Leveraging Self-Paced Semi-Supervised Learning with Prior Knowledge for 3D Object Detection on a LiDAR-Camera System
Round 1
Reviewer 1 Report
Dear authors,
Thank you for your efforts in producing this interesting paper.
The paper addresses a relevant topic of a semi-supervised learning technique for 3D object detection. The authors demonstrated, on several cases, the use of their algorithm in comparison with state-of-the-art algorithms.
I didn’t find any significant flaws in the article, i.e., in the methodology, presentation and results.
I have only a few comments below.
Line 221: Figure 1 should be placed when first mentioned.
Line 297: based on what were the values of Ranno set? Many readers may need clarification on why these values were chosen. Assumptions of the authors?
As I stated before, I found the paper generally well written; perhaps I would have welcomed more illustrations on figures regarding the proposed algorithm's results, comparison, and advantages.
Regards
Author Response
Comments:
Thank you for your efforts in producing this interesting paper.

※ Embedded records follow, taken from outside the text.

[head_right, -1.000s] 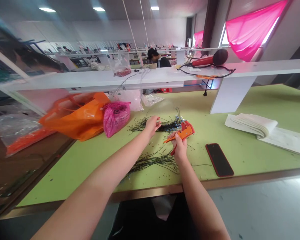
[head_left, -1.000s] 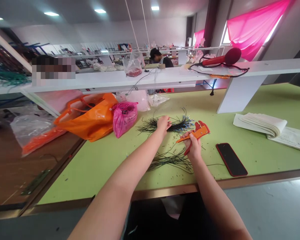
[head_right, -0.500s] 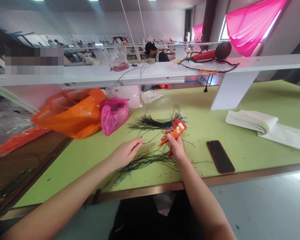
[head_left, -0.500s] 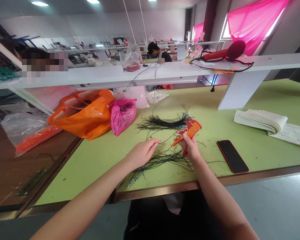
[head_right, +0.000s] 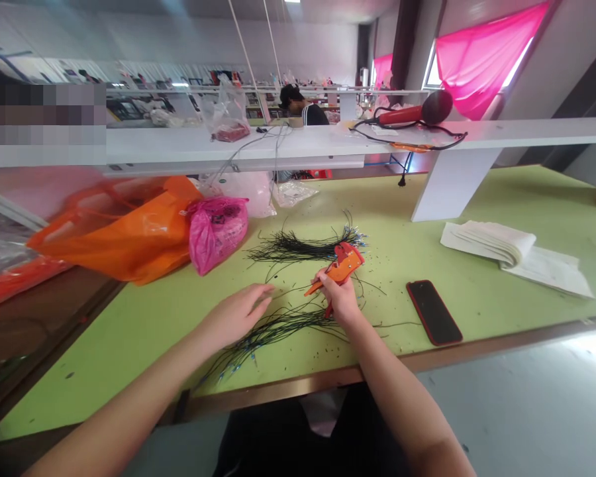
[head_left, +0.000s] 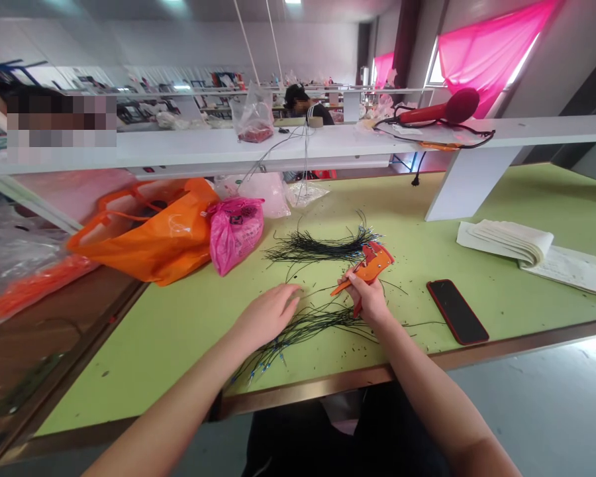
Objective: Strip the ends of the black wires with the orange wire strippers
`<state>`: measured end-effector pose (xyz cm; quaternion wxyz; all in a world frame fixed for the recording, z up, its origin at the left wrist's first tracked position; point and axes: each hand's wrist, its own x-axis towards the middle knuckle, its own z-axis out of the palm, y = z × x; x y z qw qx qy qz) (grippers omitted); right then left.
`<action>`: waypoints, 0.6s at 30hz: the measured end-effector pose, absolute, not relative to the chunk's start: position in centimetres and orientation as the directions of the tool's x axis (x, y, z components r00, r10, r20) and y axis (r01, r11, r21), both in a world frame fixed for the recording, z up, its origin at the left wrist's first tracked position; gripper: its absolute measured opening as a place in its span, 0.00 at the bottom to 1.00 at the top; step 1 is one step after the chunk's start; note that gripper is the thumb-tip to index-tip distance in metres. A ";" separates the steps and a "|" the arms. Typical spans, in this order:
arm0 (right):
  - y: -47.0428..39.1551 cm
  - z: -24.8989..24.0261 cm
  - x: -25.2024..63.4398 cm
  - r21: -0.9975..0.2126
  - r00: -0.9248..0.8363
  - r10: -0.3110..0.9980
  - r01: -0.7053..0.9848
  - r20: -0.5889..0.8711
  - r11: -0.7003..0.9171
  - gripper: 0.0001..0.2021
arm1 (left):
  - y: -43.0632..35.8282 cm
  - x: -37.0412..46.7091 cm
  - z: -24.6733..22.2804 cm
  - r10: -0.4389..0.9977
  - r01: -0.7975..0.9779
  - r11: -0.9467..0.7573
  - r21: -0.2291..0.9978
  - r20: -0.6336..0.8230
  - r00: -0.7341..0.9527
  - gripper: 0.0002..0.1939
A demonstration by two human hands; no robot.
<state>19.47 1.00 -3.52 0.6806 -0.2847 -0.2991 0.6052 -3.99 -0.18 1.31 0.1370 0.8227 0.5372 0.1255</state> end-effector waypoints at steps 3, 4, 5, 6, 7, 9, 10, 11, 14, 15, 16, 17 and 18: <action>0.8 -4.3 18.9 -0.835 0.062 0.993 -0.538 0.099 0.117 0.15 | 0.4 1.0 0.4 0.906 0.758 -0.424 0.496 0.220 0.363 0.18; 0.8 -4.5 18.9 -0.852 0.053 0.993 -0.510 0.103 0.116 0.15 | 0.6 2.5 0.1 0.880 0.723 -0.474 0.503 0.291 0.374 0.17; 0.8 -4.6 19.1 -0.859 0.049 0.994 -0.499 0.102 0.113 0.15 | 0.9 3.6 -0.2 0.862 0.702 -0.503 0.504 0.353 0.364 0.17; 0.8 -4.6 19.3 -0.856 0.049 0.994 -0.507 0.093 0.105 0.16 | 1.2 4.4 -0.4 0.846 0.688 -0.526 0.500 0.391 0.363 0.17; 0.8 -4.5 19.7 -0.845 0.047 0.996 -0.527 0.077 0.090 0.17 | 1.7 4.6 -0.6 0.826 0.679 -0.552 0.483 0.424 0.371 0.17; 0.7 -4.0 20.6 -0.811 -0.004 0.999 -0.584 0.032 0.024 0.18 | 2.7 4.0 -0.7 0.785 0.673 -0.604 0.427 0.467 0.408 0.16; 0.7 -3.7 21.0 -0.795 -0.063 0.998 -0.606 0.008 -0.032 0.18 | 3.2 3.2 -0.8 0.762 0.671 -0.628 0.395 0.488 0.426 0.16; 0.6 -3.5 21.3 -0.781 -0.139 0.990 -0.617 -0.017 -0.100 0.18 | 3.6 2.3 -0.8 0.743 0.669 -0.644 0.370 0.510 0.434 0.17; 0.3 -3.1 21.6 -0.784 -0.340 0.939 -0.567 -0.057 -0.254 0.18 | 4.1 -0.3 -0.7 0.739 0.662 -0.637 0.394 0.557 0.379 0.16; 0.2 -3.1 21.5 -0.794 -0.378 0.924 -0.542 -0.064 -0.276 0.18 | 4.1 -1.0 -0.7 0.743 0.654 -0.632 0.416 0.565 0.358 0.16; 0.1 -3.1 21.3 -0.805 -0.400 0.914 -0.519 -0.069 -0.288 0.17 | 3.9 -1.4 -0.7 0.744 0.644 -0.633 0.429 0.568 0.352 0.15; 0.0 -3.1 21.0 -0.815 -0.417 0.906 -0.498 -0.074 -0.296 0.16 | 3.7 -1.7 -0.7 0.740 0.633 -0.642 0.433 0.566 0.363 0.14; -0.1 -3.2 20.7 -0.824 -0.424 0.903 -0.482 -0.077 -0.297 0.16 | 3.5 -1.9 -0.7 0.733 0.623 -0.656 0.426 0.558 0.389 0.14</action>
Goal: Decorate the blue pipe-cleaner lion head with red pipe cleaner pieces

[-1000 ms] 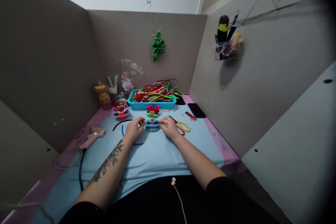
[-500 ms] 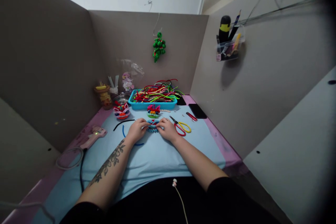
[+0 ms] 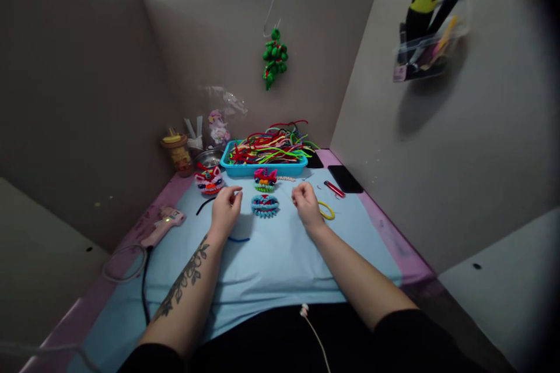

The paper addresses a relevant topic of a semi-supervised learning technique for 3D object detection. The authors demonstrated, on several cases, the use of their algorithm in comparison with state-of-the-art algorithms.
[Authors] Thanks for the comments. We wish the proposed method benefits the community of LiDAR based 3D environmental perception in the field of remote sensing. We proofread the manuscript after revision, check and correct the grammar mistakes. Please refer the red-line version of the revised manuscript.
OC1:
I didn’t find any significant flaws in the article, i.e., in the methodology, presentation and results. I have only a few comments below.
Line 221: Figure 1 should be placed when first mentioned.
Line 297: based on what were the values of Ranno set?
Many readers may need clarification on why these values were chosen. Assumptions of the authors?
[Authors] Thanks for the suggestions. At first, we revise the sentences in Sec. 3.2 and 3.3 to make sure that Fig. 1 is placed when it is first mentioned. Second, we are sorry for the unclear illustration on the value setting of R_anno. It is noted that semi-supervised learning (SSL) is an algorithm to train model in both labeled and unlabeled datasets. We attempt to evaluate the proposed SSL with the various situations with different labeled ratios from 4% (hard case, lots of samples are unlabeled) to 64% (an easy case, lots of samples are labeled), to show readers that the proposed SPSL-3D is stable and efficient.
Sec. 3.2 Previous semi-supervised 3D object detection (Page 5)
The pipeline of the previous SSOD-3D is presented in Fig. 1(a).
Sec. 3.3 Self-paced semi-supervised learning based 3D object detection (Page 6)
Based on this fact, SPSL-3D is proposed, and its pipeline is presented in Fig. 1(b).
Sec. 3.3 Self-paced semi-supervised learning based 3D object detection (Page 6)
The improvement can be found in Fig. 1(c).
Sec. 4.1 Dataset and configuration (Page 9)
In the following experiments, to evaluate the performance of SSOD-3D comprehensively, we set the various training situations with the different labeled ratios, from 4% (Hard SSL case) to 64% (Easy SSL case). Specifically, Ranno is set as 4%, 8%, 16%, 32%, 64%, respectively. And we mainly focus on the comparison results in the hard SSL case (Ranno≤ 16%).
OC2:
As I stated before, I found the paper generally well written; perhaps I would have welcomed more illustrations on figures regarding the proposed algorithm's results, comparison, and advantages.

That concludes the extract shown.